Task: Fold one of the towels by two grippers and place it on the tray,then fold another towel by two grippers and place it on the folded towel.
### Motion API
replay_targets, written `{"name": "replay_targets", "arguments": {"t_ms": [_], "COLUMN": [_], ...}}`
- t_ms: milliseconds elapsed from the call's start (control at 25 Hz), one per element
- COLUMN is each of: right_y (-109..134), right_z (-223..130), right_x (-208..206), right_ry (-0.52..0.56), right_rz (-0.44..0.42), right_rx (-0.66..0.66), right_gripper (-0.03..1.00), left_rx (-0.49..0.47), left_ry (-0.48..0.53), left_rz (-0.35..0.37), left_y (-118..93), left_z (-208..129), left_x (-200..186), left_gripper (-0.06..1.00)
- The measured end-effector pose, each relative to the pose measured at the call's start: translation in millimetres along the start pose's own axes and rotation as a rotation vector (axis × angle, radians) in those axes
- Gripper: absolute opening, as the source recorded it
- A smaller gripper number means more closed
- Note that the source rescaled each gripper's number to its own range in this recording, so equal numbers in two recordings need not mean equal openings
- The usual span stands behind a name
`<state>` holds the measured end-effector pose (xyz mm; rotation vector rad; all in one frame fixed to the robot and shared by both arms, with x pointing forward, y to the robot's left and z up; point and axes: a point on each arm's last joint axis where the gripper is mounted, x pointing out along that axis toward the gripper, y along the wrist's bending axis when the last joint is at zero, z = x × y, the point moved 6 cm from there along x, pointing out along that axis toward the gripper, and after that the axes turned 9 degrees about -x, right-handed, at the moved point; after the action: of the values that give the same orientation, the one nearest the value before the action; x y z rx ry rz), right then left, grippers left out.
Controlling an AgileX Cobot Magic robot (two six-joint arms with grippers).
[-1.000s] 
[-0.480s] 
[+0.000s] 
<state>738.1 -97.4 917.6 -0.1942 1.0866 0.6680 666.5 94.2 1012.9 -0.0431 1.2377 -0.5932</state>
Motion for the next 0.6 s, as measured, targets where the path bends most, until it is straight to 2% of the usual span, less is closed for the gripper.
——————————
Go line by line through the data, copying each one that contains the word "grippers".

§ Result:
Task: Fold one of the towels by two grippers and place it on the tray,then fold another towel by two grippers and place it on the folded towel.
`<state>` holds the measured end-effector pose (xyz mm; rotation vector rad; all in one frame fixed to the robot and shared by both arms, with x pointing forward, y to the robot's left and z up; point and axes: a point on each arm's last joint axis where the gripper is mounted, x pointing out along that axis toward the gripper, y along the wrist's bending axis when the last joint is at zero, z = x × y, the point moved 6 cm from there along x, pointing out along that axis toward the gripper, and after that the axes turned 9 degrees about -x, right-handed, at the moved point; after the action: of the values that give the same orientation, the one nearest the value before the action; x y z rx ry rz), right then left, grippers left out.
Controlling an AgileX Cobot Magic robot (two six-joint arms with grippers).

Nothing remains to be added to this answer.